= Basque Americans in California =

Ethnic group in the United States

The presence of Basques in California dates back four centuries. Basque explorers arrived in what is now California in the late 16th and early 17th centuries.

There is a significant presence of Basque-Americans in the Bakersfield area. Many of Bakersfield's oldest and most historic restaurants are Basque, including Woolgrowers, Pyrenees, Benji's, and Narducci's. Noriega Hotel was another notable Basque restaurant that closed in 2020. Memorial Day weekend features the Kern County Basque Festival, sponsored by the Kern County Basque Club. This three-day festival features food, music, dance, and handball (pelota) games.

San Francisco is also home to many Basque-Americans, with a Basque hotel being built as early as the 1860s. The City also had a "Basquetown" located between Chinatown and Little Italy. Basque restaurants were plentiful through the twentieth century, but waned by 1996 when just one restaurant, Des Alpes, remained.
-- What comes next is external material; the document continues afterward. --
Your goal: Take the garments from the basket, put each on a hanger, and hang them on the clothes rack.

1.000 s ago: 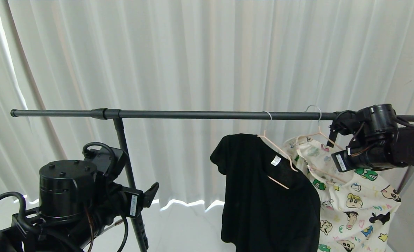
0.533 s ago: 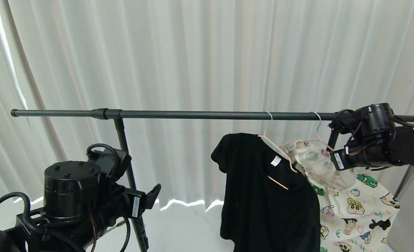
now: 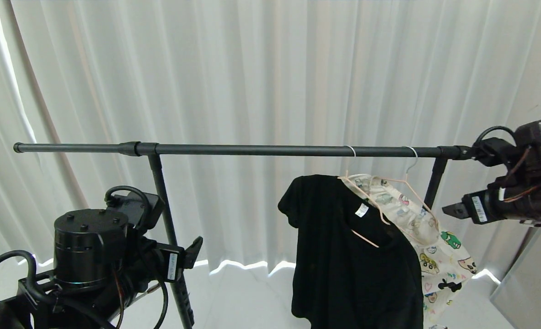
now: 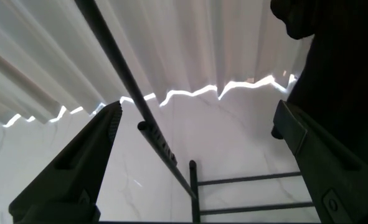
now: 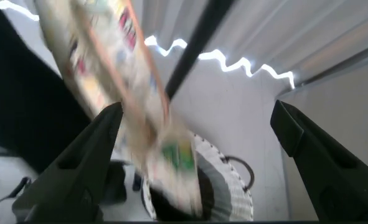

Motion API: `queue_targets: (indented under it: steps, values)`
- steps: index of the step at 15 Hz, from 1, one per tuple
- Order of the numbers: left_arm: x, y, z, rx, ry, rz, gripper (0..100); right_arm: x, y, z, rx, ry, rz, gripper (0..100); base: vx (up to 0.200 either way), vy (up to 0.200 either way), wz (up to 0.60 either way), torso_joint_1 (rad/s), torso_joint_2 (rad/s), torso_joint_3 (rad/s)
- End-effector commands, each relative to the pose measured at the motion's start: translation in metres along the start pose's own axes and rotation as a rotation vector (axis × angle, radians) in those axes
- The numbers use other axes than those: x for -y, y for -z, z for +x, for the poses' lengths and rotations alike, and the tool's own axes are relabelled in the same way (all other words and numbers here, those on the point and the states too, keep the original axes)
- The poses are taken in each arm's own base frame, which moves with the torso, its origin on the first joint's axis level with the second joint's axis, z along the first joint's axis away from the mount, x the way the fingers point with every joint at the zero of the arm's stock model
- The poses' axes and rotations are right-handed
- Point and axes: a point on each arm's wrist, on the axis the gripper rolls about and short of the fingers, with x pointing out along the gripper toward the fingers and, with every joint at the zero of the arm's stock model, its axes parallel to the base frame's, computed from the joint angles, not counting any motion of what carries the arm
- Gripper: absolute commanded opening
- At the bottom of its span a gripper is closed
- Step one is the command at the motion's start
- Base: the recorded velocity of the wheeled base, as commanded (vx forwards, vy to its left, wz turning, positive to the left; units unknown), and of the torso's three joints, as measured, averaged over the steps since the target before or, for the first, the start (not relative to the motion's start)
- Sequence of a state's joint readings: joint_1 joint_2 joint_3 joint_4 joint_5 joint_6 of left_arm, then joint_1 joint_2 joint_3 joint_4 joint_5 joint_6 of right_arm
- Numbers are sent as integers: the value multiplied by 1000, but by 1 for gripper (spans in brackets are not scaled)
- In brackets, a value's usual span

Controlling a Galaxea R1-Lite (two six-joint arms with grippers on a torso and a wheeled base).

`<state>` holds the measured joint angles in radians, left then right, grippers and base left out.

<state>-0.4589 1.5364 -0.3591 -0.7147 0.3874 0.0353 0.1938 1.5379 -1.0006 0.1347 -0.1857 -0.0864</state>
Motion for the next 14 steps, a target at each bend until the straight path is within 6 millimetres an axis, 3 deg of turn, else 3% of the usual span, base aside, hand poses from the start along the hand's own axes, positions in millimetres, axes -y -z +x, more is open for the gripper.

The late 1990s brought a resurgence to Basque cuisine in San Francisco, where new restaurants offered cultural cuisine including pintxos, croquettes, and txakoli.

Basque Americans in California include Silicon Valley businessman John Arrillaga and U.S. representative and former California lieutenant governor John Garamendi. Explorer Juan Bautista de Anza was of Basque heritage.